* [GOAL OF THE EXERCISE]:
Scan the entries below. Report each line where the string "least" occurs.

* [DATA EXTRACTS]:
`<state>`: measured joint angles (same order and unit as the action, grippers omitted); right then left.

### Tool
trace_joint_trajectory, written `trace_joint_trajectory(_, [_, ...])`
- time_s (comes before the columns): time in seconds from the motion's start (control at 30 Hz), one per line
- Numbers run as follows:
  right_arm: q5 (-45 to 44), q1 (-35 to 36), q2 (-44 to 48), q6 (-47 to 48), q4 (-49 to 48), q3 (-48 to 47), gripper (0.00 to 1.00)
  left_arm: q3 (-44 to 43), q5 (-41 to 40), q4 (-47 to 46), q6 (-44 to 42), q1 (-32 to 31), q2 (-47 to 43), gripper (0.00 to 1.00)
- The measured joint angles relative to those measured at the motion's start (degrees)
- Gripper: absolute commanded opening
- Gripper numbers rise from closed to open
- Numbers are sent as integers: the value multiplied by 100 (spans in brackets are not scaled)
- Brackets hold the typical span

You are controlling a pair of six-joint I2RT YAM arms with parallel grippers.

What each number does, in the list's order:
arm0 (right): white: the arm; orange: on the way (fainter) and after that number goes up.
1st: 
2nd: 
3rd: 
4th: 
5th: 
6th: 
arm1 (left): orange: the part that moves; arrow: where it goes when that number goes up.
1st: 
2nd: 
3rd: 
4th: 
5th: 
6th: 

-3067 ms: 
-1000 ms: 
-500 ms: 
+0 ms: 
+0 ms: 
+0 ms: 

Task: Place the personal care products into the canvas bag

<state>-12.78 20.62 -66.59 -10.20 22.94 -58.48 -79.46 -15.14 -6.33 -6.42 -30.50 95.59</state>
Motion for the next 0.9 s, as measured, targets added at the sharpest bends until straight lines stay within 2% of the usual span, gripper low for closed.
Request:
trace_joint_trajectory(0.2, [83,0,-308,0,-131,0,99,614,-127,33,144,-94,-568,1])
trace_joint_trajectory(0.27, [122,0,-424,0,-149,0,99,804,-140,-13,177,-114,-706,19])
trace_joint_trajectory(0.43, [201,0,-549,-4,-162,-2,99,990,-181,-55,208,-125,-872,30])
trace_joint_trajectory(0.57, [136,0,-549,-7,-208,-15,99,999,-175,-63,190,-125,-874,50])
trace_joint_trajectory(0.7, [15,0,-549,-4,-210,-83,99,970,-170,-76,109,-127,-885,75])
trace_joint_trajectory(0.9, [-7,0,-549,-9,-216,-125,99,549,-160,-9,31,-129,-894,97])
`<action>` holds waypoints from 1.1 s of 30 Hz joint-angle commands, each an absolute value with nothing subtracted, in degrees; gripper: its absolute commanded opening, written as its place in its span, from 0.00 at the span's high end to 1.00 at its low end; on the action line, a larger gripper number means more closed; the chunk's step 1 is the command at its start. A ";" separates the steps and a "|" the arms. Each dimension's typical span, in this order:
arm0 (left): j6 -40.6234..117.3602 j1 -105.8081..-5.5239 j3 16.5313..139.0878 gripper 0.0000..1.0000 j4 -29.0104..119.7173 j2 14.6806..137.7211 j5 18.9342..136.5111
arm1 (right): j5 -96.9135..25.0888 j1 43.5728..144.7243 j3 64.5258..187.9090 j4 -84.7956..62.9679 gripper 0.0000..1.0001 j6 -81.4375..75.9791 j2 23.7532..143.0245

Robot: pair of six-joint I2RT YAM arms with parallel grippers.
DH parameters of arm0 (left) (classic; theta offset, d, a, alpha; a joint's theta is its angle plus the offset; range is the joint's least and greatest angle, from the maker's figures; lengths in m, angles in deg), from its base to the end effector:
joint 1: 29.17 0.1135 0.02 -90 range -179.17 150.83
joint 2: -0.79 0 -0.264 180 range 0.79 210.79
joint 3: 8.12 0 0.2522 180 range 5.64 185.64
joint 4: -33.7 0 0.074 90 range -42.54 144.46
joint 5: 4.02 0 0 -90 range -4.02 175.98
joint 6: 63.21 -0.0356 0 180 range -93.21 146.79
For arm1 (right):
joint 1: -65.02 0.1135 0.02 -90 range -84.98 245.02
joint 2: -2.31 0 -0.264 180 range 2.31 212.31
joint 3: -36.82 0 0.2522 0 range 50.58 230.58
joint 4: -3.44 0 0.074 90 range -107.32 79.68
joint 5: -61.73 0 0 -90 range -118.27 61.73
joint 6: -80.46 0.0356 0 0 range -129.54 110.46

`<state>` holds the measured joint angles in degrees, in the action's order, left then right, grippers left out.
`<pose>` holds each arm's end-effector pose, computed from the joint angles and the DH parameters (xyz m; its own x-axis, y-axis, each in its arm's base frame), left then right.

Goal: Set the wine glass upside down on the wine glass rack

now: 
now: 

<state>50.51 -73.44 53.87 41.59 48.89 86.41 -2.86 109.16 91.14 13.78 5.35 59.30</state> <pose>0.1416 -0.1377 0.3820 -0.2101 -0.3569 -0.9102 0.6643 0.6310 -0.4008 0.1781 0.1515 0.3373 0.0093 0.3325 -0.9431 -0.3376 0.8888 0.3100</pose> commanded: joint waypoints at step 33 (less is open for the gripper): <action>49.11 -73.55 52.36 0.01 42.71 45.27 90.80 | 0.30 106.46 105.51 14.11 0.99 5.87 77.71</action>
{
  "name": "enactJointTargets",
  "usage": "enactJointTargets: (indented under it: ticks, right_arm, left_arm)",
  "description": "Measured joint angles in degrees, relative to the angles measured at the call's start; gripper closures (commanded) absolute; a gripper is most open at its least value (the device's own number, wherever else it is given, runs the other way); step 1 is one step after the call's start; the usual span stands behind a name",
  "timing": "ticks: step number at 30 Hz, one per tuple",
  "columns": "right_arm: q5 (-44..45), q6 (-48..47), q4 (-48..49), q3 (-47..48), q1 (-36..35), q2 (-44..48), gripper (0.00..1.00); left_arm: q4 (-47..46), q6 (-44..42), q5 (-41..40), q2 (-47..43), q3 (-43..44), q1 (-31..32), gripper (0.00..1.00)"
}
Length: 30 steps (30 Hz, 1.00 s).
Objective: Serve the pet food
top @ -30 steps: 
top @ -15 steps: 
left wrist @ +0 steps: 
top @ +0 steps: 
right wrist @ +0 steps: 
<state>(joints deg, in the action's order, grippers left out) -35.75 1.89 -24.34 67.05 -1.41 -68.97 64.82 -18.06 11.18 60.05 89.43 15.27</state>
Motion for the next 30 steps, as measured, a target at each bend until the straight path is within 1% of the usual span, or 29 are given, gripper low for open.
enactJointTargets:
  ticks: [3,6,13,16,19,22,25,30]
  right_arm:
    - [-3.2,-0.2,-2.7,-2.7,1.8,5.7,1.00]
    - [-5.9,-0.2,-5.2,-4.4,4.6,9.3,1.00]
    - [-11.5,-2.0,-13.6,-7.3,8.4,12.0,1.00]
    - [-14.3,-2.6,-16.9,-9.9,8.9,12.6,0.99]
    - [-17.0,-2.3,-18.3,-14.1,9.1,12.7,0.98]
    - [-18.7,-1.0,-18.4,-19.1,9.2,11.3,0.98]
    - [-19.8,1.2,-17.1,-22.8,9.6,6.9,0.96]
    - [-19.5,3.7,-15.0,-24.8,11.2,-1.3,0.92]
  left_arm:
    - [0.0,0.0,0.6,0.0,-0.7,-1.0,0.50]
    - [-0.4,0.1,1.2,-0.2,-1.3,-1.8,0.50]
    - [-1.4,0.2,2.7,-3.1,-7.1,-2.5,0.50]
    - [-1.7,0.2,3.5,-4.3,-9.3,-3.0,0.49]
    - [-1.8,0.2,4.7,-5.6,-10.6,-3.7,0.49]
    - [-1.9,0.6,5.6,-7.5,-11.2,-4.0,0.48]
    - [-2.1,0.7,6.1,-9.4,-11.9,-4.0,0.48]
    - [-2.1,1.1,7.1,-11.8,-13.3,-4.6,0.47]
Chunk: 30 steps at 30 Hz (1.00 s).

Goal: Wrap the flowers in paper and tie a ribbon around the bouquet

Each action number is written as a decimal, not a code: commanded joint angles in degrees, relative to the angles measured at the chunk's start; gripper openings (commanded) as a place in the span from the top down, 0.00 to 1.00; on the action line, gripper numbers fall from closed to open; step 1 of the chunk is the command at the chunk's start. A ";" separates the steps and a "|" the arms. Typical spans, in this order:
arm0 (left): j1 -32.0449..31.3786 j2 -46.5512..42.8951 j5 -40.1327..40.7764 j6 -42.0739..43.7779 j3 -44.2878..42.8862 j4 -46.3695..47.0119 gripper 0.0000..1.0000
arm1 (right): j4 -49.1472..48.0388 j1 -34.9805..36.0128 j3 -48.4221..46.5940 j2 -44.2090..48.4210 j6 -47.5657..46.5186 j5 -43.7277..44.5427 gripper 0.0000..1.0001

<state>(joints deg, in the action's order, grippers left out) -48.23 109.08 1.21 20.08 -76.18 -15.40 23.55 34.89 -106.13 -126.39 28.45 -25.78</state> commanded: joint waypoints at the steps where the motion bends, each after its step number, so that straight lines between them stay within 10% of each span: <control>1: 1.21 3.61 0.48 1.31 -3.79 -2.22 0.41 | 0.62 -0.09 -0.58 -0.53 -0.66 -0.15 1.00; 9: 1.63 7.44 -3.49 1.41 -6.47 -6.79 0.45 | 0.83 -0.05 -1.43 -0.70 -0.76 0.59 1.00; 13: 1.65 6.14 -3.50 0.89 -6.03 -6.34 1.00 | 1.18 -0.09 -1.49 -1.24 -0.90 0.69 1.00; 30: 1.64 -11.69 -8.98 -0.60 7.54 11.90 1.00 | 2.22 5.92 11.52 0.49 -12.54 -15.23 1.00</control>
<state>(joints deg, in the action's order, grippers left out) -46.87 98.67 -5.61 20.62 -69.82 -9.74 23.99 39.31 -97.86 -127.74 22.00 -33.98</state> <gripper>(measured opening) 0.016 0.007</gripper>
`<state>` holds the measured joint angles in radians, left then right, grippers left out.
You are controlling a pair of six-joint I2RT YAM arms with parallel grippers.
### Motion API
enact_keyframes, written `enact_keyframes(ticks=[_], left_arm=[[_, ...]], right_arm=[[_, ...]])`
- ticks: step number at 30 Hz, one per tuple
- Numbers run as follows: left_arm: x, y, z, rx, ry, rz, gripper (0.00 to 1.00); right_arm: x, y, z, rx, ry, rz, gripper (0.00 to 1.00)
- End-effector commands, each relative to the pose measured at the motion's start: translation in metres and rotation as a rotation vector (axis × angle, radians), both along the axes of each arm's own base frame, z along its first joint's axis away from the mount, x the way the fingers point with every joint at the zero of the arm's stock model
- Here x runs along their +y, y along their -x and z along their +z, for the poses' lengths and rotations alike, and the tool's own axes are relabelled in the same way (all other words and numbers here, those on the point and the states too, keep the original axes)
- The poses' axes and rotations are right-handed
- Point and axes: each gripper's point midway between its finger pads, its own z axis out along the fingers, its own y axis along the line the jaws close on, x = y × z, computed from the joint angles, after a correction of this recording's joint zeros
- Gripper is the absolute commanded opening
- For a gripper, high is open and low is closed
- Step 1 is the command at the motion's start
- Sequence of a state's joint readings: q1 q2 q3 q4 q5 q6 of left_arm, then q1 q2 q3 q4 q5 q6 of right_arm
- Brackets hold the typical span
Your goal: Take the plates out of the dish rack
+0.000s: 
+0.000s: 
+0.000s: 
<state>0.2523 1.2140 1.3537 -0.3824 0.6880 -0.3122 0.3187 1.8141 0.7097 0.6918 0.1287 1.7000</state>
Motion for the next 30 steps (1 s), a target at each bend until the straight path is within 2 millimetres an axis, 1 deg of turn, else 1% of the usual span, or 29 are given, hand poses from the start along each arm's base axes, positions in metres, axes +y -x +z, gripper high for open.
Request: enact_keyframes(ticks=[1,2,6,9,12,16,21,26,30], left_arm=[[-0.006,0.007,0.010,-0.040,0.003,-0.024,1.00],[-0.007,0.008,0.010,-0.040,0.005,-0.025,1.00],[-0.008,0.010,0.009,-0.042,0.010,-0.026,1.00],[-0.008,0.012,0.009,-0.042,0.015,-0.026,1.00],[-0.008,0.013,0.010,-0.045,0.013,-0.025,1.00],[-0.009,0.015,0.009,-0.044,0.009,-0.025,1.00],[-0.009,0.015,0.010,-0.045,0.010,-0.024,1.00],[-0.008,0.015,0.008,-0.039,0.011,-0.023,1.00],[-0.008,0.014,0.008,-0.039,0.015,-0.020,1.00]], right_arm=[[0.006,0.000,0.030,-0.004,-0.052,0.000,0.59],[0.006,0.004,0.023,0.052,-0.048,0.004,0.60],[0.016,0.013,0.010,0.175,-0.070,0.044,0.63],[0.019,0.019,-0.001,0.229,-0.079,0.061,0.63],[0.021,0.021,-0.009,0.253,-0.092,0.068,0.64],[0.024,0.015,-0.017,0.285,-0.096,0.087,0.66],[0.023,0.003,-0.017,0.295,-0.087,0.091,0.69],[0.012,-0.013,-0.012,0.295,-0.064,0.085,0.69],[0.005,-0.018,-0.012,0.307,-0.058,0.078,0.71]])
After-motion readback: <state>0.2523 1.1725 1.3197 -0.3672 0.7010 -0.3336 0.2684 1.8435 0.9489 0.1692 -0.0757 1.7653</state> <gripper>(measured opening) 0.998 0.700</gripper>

* [TASK ANSWER]:
DH parameters of arm0 (left) (classic; theta offset, d, a, alpha; a joint's theta is its angle plus the offset; range is the joint's least and greatest angle, from the maker's figures; lengths in m, angles in deg), from its base to the end effector:
  "description": "Measured joint angles in degrees, relative to the angles measured at the call's start; gripper closures (commanded) absolute; a gripper is most open at its least value (the device's own number, wherever else it is given, runs the other way); step 1 is one step after the call's start; the usual span stands behind a name",

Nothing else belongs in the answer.